Comets very rarely come this close to Earth, but don’t worry: Comet 209P/LINEAR is not coming close enough to cause any problems or concerns.
“Comet 209P/LINEAR has no chance of hitting Earth,” said data analyst Alessondra Springmann from Arecibo. “It comes no closer than 8.3 million kilometers (5.2 million miles) to Earth, safely passing our planet.”
But this relatively close pass makes this an extraordinary opportunity to get images of the surface. As Dr. Howell noted, these observations of are some of the most detailed.
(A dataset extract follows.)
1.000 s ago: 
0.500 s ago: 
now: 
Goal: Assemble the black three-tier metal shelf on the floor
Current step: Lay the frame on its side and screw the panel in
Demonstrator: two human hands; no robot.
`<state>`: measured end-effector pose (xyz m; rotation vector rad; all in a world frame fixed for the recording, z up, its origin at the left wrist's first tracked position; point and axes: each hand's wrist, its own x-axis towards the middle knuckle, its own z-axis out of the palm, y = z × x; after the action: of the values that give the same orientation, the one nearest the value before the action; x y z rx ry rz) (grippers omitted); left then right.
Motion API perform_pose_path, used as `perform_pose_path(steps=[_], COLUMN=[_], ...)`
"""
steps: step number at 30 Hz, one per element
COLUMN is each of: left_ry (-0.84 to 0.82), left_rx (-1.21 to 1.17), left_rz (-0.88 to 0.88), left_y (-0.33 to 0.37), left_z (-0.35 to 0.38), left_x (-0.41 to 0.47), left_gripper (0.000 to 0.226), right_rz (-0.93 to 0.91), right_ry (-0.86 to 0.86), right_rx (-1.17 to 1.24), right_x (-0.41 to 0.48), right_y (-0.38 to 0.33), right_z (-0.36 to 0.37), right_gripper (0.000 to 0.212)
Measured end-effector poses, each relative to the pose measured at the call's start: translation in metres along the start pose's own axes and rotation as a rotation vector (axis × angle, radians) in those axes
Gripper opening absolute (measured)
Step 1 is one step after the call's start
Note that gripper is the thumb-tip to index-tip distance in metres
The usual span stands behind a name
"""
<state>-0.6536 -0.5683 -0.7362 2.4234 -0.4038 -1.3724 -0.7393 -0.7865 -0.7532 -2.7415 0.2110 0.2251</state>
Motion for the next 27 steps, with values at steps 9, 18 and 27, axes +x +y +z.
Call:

Just six comet nuclei have been imaged by spacecraft, and a wide variety of surface features and structures have been observed on these icy objects.
“We are being cautious,” Howell told Universe Today. “Radar images are not regular “spatial” images, and one can easily be misled by treating them as a regular picture. But proper analysis will take weeks or months, not minutes. What these radar images show is certainly not ordinary, but we don’t really have anything to compare to. The image looks different than asteroids we have imaged, but I don’t know what is due to surface feature differences and what might be scattering differences by the surface material.”
Comets have a central nucleus made of ice, dust, and rocks, and a coma of dust and gas. Two tails, one made of ions and one of dust, form in the direction pointing away from the sun.
Other comets seen by Arecibo radar include 103P/Hartley 2 and 8P/Tuttle, and 73P/Schwassmann-Wachmann 3.
Unlike long period comets Hale-Bopp and the late Comet ISON that swing around the Sun once every few thousand years or few million years, Comet 209P/LINEAR visits our neighborhood frequently, coming ‘round every 5.09 years. However, it will not be close enough to Earth again for radar imaging any time in the next 100 years.
With a rotation period of approximately 11 hours as determined by Carl Hergenrother at the University of Arizona using the 1.8 meter VATT telescope, this comet is one of the many Jupiter family comets, which orbit the Sun twice for every time Jupiter orbits once.
It was discovered by the Lincoln Laboratory Near-Earth Asteroid Research (LINEAR) automated sky survey.
The Arecibo Observatory, located in Puerto Rico, is home to the world’s largest and most sensitive single-dish radio telescope at 305 meters (1000feet) across. This facility dedicates hundreds of hours a year of its telescope time to improving our knowledge of near-Earth asteroids and comets.
Dr. Howell specializes in studying comets and asteroids using radar, as well as passive radio and infrared spectroscopy techniques to determine the surface and coma properties of small solar system bodies. She was assisted in these observations of Comet 209P/LINEAR by Michael Nolan, Patrick Taylor, Alessondra Springmann, Linda Ford, and Luisa Zambrano.
Arecibo Observatory, and the complementary Goldstone Solar System Radar in California run by NASA’s Jet Propulsion Laboratory, are both observing comet 209P/LINEAR during its pass by Earth in May. These radar facilities are unique among telescopes on Earth for their ability to resolve features on comets and asteroids, while most optical telescopes on the ground would see these cosmic neighbors simply as unresolved points of light.
The Arecibo Observatory is operated by SRI International under a cooperative agreement with the National Science Foundation, and in alliance with the Sistema Universitario Ana G. Méndez-Universidad Metropolitana and the Universities Space Research Association. The Arecibo Planetary Radar program is supported by NASA’s Near Earth Object Observation program.